Wild Mushroom-Barley "Risotto" with Sage

Wild Mushroom-Barley "Risotto" with Sage Recipe
Randy Mayor; Melanie J. Clarke
If you like creamy risotto, you'll love this dish - its rich texture is similar to regular risotto, but it's easier to make.


8 servings (serving size: about 2/3 cup)

Recipe from

Cooking Light

Nutritional Information

Calories 191
Caloriesfromfat 22 %
Fat 4.7 g
Satfat 2 g
Monofat 2.1 g
Polyfat 0.4 g
Protein 6.1 g
Carbohydrate 26 g
Fiber 5.1 g
Cholesterol 7 mg
Iron 2 mg
Sodium 448 mg
Calcium 75 mg


1 cup uncooked pearl barley
2 cups water
1 tablespoon olive oil
1 cup finely chopped onion
8 cups thinly sliced shiitake mushroom caps (about 1 pound)
1 1/2 teaspoons sea salt
2 teaspoons chopped fresh sage
1/3 cup (about 1 1/2 ounces) grated fresh Parmesan cheese
1 tablespoon butter
1/8 teaspoon freshly ground black pepper


Combine barley and water in a bowl.
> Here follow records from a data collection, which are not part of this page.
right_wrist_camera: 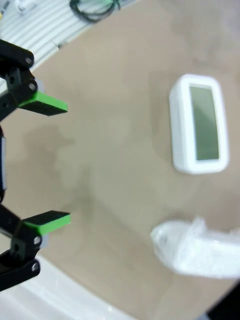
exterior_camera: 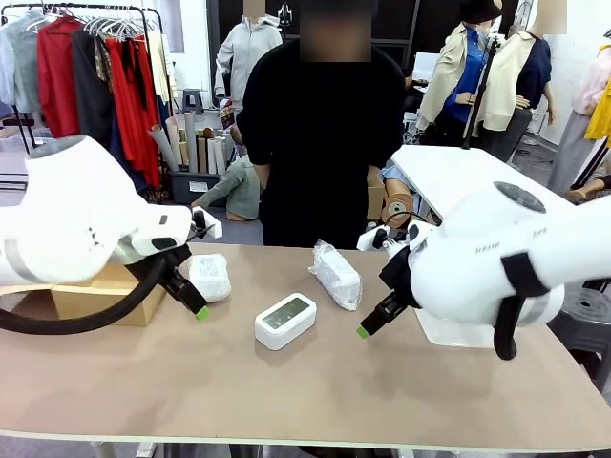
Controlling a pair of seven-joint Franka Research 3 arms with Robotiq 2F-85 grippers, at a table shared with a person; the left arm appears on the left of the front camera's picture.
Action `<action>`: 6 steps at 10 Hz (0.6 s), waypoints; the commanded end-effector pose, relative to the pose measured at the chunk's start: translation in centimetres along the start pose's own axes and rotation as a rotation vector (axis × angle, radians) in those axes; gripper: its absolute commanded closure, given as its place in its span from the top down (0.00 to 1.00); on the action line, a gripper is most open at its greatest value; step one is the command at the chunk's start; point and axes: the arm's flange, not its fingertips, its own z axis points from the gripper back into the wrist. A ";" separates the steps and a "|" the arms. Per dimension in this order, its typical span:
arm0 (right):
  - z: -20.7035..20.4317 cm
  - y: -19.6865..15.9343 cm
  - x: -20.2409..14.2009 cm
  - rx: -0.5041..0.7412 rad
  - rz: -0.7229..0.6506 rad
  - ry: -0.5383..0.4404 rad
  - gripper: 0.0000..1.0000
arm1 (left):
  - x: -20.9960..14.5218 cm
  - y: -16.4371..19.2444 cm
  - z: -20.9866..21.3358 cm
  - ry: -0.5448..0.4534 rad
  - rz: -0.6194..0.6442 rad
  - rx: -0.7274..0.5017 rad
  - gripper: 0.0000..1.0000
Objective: Separate and place wrapped and unwrapped clocks.
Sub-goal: Pick up the Digital clock indicated by the person.
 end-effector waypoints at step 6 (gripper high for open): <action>8.1 -4.8 6.2 0.296 0.312 -0.095 1.00 | 0.4 5.8 7.2 -0.213 -0.355 -0.212 1.00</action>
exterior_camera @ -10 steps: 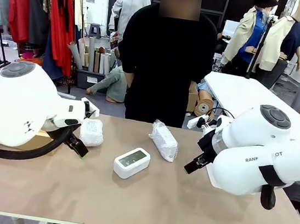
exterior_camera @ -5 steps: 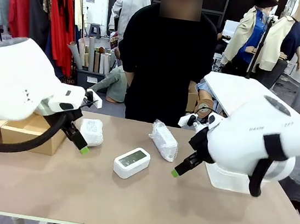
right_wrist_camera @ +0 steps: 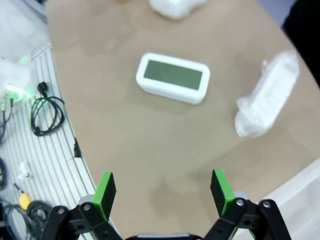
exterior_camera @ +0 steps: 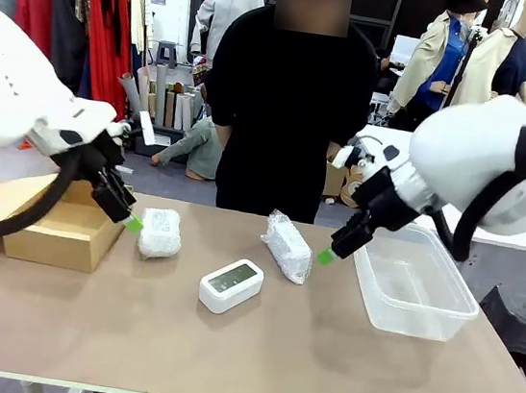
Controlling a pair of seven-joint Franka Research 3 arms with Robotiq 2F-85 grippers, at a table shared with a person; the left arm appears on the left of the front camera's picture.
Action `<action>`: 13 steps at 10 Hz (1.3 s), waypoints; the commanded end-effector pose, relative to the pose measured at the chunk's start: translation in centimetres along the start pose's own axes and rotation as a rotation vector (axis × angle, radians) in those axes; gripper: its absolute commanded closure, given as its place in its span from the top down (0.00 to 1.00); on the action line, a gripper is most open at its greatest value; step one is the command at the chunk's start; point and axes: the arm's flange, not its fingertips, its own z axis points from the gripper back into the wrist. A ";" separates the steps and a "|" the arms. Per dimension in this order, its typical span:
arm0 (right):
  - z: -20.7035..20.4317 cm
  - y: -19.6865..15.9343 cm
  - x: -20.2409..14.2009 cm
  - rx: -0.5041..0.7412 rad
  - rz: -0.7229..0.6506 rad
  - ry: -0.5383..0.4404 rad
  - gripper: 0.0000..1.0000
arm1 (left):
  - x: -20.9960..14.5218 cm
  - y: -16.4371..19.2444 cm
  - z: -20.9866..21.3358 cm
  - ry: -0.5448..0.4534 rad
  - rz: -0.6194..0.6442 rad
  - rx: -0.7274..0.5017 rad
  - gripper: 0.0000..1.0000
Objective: Separate and place wrapped and unwrapped clocks.
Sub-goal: Pick up the Digital clock indicated by the person.
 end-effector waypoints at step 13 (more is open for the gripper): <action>4.7 -4.4 0.5 0.130 0.314 -0.247 1.00 | 0.2 3.7 4.7 -0.017 -0.339 0.034 1.00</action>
Let stand for 2 hours; drain.

Bring Rich Porcini Stock to a simmer in a saucepan. Heat oil in a Dutch oven over medium heat. Add onion; cook 5 minutes or until tender. Add mushrooms and salt; cook 3 minutes.

Add barley, Rich Porcini Stock, and sage to the onion mixture. Bring to a boil over medium heat; reduce heat, and simmer 30 minutes or until most of the liquid is absorbed. Remove from heat; stir in cheese, butter, and pepper.